## LISTED RECORDS
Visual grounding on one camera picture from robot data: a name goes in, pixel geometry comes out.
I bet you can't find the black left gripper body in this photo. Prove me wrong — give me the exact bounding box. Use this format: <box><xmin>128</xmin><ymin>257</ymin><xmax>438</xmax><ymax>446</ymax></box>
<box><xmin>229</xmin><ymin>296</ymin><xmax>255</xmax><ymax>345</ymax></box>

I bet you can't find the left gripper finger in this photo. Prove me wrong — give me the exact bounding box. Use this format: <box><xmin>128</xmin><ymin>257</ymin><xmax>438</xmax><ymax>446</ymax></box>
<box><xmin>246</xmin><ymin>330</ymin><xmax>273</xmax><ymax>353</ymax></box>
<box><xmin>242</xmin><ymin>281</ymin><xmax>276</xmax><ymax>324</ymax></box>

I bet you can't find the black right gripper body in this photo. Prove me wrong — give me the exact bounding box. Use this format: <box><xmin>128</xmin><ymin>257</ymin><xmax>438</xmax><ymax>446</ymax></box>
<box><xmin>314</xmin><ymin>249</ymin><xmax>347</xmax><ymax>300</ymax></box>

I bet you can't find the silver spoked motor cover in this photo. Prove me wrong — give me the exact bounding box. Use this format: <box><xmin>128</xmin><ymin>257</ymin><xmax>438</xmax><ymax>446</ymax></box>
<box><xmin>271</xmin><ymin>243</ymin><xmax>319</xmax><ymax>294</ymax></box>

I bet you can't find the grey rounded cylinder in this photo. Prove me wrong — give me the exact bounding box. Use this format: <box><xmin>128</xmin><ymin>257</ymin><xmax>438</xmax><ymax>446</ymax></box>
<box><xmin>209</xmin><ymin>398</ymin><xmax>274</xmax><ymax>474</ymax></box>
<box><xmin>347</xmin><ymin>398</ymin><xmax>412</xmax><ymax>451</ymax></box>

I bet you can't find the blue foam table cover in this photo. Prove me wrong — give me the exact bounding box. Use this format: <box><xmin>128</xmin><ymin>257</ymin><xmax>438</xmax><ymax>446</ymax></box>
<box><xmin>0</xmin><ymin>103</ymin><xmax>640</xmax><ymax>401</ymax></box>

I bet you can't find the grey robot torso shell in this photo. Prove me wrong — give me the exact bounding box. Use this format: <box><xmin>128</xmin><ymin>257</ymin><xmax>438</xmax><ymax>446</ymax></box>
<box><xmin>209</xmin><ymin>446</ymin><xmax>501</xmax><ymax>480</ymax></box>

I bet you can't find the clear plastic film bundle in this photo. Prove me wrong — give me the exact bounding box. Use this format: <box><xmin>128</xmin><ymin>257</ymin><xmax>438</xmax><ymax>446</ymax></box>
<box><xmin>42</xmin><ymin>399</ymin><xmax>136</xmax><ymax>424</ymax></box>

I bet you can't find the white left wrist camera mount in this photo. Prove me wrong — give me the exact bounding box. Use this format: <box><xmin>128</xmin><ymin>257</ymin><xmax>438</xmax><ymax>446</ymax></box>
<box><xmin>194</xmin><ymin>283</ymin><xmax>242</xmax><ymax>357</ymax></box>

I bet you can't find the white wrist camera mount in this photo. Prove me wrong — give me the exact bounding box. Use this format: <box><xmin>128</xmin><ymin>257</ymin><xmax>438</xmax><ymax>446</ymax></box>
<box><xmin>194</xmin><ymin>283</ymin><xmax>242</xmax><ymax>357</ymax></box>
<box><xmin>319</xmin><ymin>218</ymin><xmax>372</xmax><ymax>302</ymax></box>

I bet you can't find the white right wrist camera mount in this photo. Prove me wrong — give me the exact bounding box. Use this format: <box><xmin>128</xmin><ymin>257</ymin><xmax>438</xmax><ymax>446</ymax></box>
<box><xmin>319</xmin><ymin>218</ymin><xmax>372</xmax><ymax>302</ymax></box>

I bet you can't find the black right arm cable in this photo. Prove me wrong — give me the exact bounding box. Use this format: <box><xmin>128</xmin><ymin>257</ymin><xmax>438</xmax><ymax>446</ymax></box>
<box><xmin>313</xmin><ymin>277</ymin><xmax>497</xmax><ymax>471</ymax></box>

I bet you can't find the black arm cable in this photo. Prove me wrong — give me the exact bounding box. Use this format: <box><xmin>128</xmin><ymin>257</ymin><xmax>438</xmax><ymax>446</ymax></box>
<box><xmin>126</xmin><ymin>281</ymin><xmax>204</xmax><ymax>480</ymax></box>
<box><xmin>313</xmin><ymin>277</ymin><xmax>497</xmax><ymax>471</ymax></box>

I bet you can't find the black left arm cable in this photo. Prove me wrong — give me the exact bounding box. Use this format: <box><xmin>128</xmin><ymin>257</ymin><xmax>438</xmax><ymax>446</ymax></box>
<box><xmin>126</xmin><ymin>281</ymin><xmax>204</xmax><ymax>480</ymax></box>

## DIRECTIONS FOR THIS TASK
In the listing above, find the line containing "I bet you can't find the black right gripper" and the line containing "I bet you can't find the grey rounded", then quote both, plus every line between them, exactly as written.

## TASK ANSWER
I bet you can't find the black right gripper body in this photo. Prove me wrong — give me the exact bounding box. Use this format: <box><xmin>128</xmin><ymin>257</ymin><xmax>438</xmax><ymax>446</ymax></box>
<box><xmin>314</xmin><ymin>249</ymin><xmax>347</xmax><ymax>300</ymax></box>

I bet you can't find the silver spoked motor cover in this photo. Prove me wrong — give me the exact bounding box. Use this format: <box><xmin>128</xmin><ymin>257</ymin><xmax>438</xmax><ymax>446</ymax></box>
<box><xmin>271</xmin><ymin>243</ymin><xmax>319</xmax><ymax>294</ymax></box>

I bet you can't find the grey rounded cylinder in this photo. Prove me wrong — give me the exact bounding box. Use this format: <box><xmin>128</xmin><ymin>257</ymin><xmax>438</xmax><ymax>446</ymax></box>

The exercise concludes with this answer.